In just a matter of days, the shouts change from “Bless Him” to “Crucify Him.”
Palms will be replaced with lashes,
friendship will turn to betrayal,
enemies appear where disciples used to be,
and the crowd always picks Barabbas.
And so it must be.
Because Jesus’ triumphant entry into Jerusalem and Jesus’ humiliating march out of Jerusalem are so completely and utterly intertwined.
It’s difficult for us, and for the disciples, too. It’s even difficult for Jesus.
Who sighs and speaks,
“Now is my soul troubled. And what shall I say? ‘Father, save me from this hour’?
But for this purpose I have come to this hour.
Father, glorify your name.”
Jesus has come for this very purpose,
for everything that lies still in front of Him: trial, cross, grave, and resurrection.
With a love older than the hills, older than sin itself, Christ has come to this hour for us.
I know it is an hour that seems anything but glorious.
But this is Jesus’ hour.
And it has come.
The hour has come Son of Man to be glorified.
And so all this pomp:
Palms and bright colors, and festive songs, are here to carry us into Jesus’ hour.
An hour where we learn the awful truth about ourselves,
and the even more glorious truth about Jesus: that He loves us so.
We learn that the crowds who once shouted “Kyrie Eleison (Lord, have mercy)”
and those who at Jesus’ trial shouted “Let His Blood be on us and on our children!”
were really asking for the same thing.
Stay close this hour to hear and see Jesus’ reply.
In the Triduum Sacrum, the great three days that approach,
(Maundy Thursday, Good Friday, and Easter)
all the world is called to attention.
Everything that is and ever was and ever will be,
the macro and the micro, the big and the small,
the planets without number,
and the people beyond notice –
everything and everyone is entangled with the days that approach.
This is the axis mundi,
This is the center upon which the cosmos turn.
The Derelict who cries from the cross is the Alpha and the Omega,
the Beginning and the End.
Who speaks this morning:
“Now is the judgment of this world;”
Yet it is not be the world that is judged.
Rather, Jesus is judged by the world.
And Jesus is judged for the world, in her place. In your place.
“Now will the ruler of this world be cast out.”
Now, that tempter of old, who holds your sin before you in accusation,
He is cast out,
And stripped of his power.
Now is the hour of His coronation:
Now the time has come for Jesus to take His cross-shaped throne
And His crown of thorns
Now he will be lifted up from the earth for all to see.
Now he will draw all people to himself.
That they may look upon Him and see their salvation.

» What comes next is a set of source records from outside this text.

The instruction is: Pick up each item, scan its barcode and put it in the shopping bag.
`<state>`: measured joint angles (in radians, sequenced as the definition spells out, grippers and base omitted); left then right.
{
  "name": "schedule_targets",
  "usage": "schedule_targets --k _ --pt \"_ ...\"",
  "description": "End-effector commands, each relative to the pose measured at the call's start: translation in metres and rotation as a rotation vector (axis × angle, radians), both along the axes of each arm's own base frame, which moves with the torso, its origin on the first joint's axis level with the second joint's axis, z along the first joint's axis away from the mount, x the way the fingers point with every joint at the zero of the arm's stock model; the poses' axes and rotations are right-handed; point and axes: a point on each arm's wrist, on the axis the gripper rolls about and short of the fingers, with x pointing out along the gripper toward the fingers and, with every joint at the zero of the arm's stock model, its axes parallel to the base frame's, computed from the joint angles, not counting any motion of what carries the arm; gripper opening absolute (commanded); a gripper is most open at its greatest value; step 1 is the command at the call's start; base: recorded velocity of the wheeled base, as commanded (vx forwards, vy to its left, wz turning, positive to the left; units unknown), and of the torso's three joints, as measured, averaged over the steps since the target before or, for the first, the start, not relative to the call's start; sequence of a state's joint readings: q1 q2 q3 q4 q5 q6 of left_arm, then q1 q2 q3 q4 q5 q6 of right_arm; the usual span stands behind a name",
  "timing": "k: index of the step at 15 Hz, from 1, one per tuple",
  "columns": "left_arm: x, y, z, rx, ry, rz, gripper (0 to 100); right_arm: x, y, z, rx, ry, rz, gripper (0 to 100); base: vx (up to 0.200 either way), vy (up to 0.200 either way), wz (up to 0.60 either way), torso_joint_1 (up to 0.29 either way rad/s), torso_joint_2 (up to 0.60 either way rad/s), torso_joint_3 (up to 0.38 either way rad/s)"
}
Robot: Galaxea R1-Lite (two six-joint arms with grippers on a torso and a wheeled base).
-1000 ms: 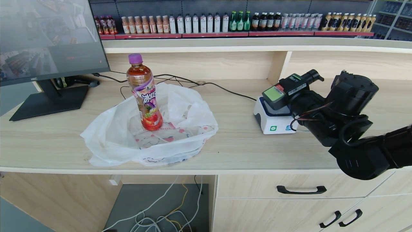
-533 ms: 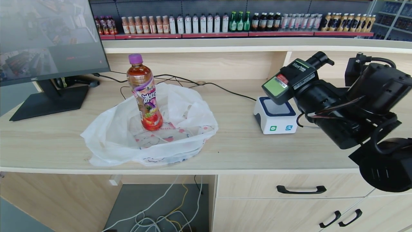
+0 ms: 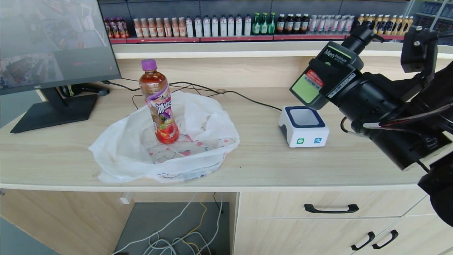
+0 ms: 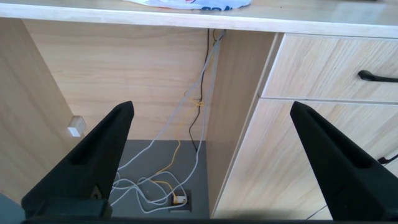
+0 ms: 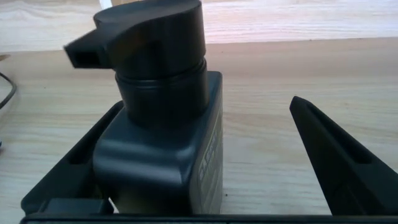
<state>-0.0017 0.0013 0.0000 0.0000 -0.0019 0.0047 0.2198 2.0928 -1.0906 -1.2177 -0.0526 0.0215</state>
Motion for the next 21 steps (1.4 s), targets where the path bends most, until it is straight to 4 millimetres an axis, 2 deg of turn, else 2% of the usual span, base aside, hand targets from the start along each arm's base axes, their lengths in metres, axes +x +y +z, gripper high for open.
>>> schedule_targets --k 1,8,9,21 --pt "0.0 0.0 0.0 0.0 0.0 0.001 100 0.001 0.0 -0.0023 -0.001 0.005 -0.002 100 0.0 0.0 0.0 0.0 0.0 0.0" --pt "0.0 0.0 0.0 0.0 0.0 0.001 100 0.0056 -0.0028 -0.0087 -0.004 0.017 -0.009 100 0.0 0.0 0.0 0.0 0.0 0.0" --pt "0.0 0.0 0.0 0.0 0.0 0.001 100 0.0056 -0.0028 -0.0087 -0.004 0.017 -0.009 0 0.0 0.0 0.0 0.0 0.0 0.0" --pt "0.0 0.0 0.0 0.0 0.0 0.001 100 0.0034 -0.002 -0.0117 -0.007 0.025 -0.008 0 0.0 0.0 0.0 0.0 0.0 0.0"
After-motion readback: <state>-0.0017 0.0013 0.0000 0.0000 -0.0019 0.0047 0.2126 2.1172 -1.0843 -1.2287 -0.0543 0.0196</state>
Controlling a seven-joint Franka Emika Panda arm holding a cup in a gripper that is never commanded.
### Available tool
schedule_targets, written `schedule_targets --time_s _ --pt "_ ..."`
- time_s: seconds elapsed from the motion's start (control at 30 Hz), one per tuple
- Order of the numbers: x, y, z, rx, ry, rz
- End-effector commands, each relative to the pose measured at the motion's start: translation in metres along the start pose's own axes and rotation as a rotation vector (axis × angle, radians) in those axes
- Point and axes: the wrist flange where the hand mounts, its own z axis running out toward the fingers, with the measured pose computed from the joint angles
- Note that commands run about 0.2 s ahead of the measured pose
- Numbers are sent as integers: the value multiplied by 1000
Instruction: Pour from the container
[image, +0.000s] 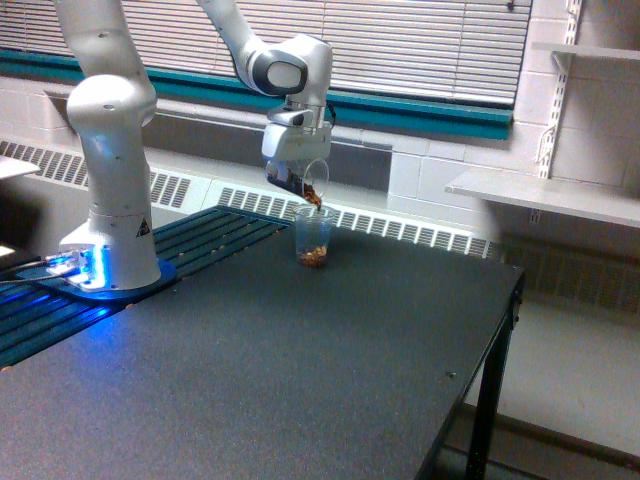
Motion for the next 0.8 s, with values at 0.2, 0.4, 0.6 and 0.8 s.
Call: schedule_targets --time_s 0.2,0.4,0.6,0.8 --pt "0 -4 -2 9 -36 -31" --pt "2 -4 0 6 -47 -29" --pt "2 -5 -1 6 -62 -35" --pt "3 -4 0 1 -79 -39"
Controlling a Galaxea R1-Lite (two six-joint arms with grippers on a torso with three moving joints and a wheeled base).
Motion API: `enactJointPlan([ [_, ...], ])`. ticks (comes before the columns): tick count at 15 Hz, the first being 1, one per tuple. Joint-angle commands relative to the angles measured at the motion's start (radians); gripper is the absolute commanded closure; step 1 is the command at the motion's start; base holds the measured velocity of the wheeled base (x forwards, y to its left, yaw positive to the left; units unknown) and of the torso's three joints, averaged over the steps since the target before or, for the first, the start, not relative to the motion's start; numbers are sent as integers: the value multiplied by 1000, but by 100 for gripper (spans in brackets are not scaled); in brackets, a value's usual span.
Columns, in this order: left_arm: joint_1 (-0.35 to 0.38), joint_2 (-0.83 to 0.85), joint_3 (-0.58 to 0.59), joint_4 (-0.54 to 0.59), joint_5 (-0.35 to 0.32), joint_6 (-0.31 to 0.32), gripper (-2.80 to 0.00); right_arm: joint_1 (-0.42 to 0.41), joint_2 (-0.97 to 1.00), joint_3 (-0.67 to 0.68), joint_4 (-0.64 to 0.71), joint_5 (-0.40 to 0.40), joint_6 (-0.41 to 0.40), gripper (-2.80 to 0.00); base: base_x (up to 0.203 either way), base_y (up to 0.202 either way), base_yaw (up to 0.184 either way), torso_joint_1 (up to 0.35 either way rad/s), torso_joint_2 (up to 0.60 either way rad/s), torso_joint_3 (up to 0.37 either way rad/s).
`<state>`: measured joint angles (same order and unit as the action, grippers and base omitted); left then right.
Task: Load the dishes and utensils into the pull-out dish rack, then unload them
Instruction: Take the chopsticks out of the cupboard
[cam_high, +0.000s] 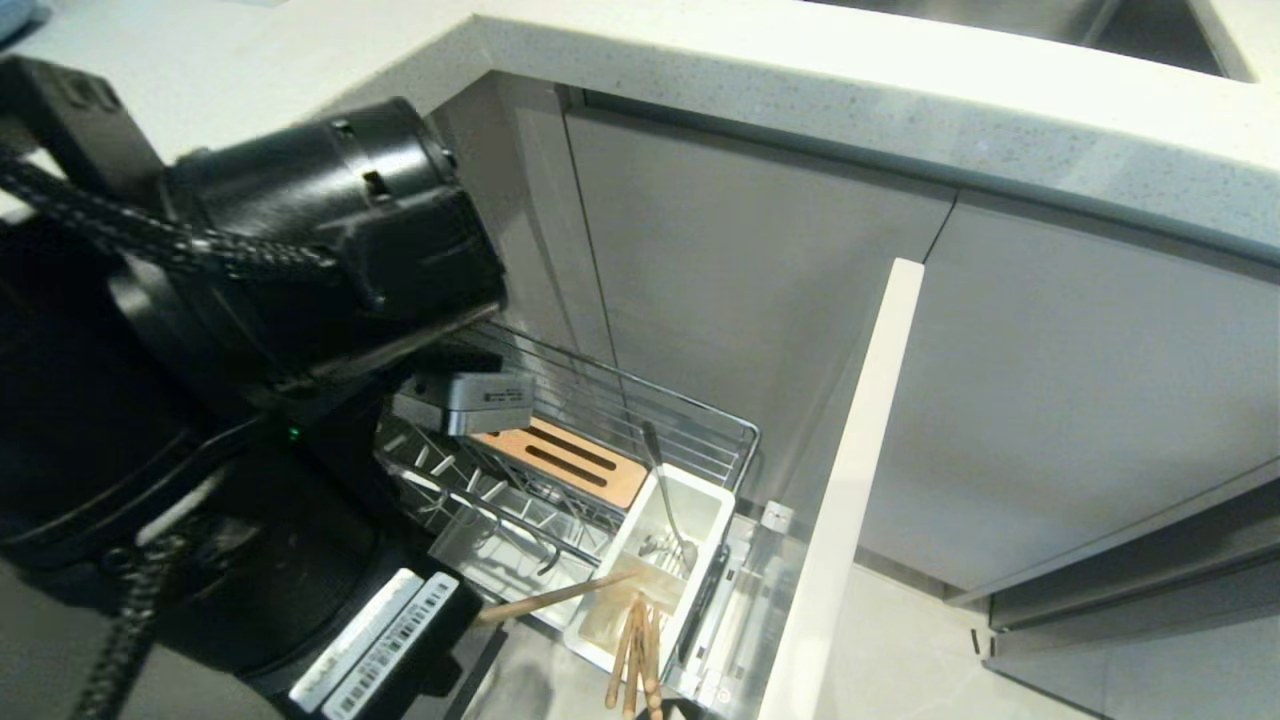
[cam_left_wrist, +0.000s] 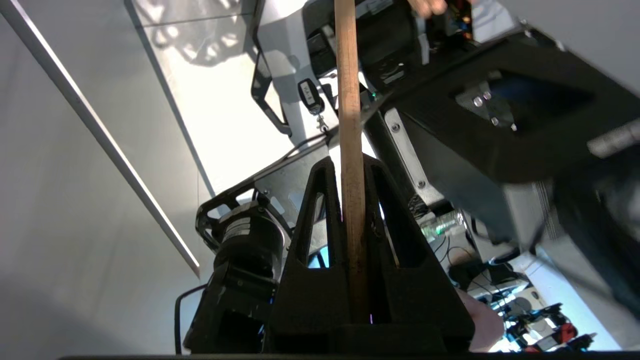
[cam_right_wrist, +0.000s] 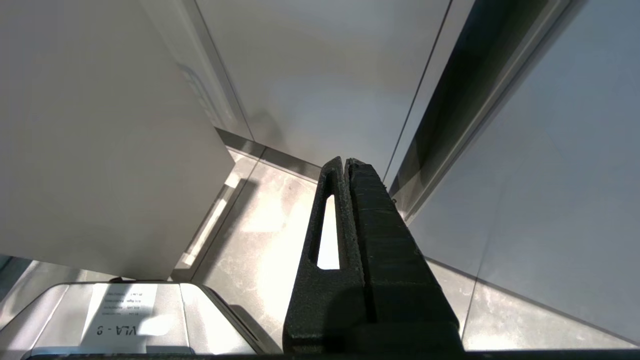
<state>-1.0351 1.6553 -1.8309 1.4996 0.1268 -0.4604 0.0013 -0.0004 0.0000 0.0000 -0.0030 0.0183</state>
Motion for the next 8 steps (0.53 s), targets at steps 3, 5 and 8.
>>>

Jesus will suffer. And Jesus will die.
And Jesus will be cast into the earth,
Into a borrowed graved.
But like a seed cast into the earth,
Jesus will bear much fruit.
First Him,
Then You.
The days ahead are dark. But the Light shines in the darkness, and the darkness has not overcome it.
No darkness can overcome it.
He is the Light on the far side of darkness,
He is the Life on the far side of death,
He is the Everything on the far side of nothing.
And His hour has come.
“Hosanna to the Son of David! Blessed is He who comes in the Name of the Lord! Hosanna in the highest!”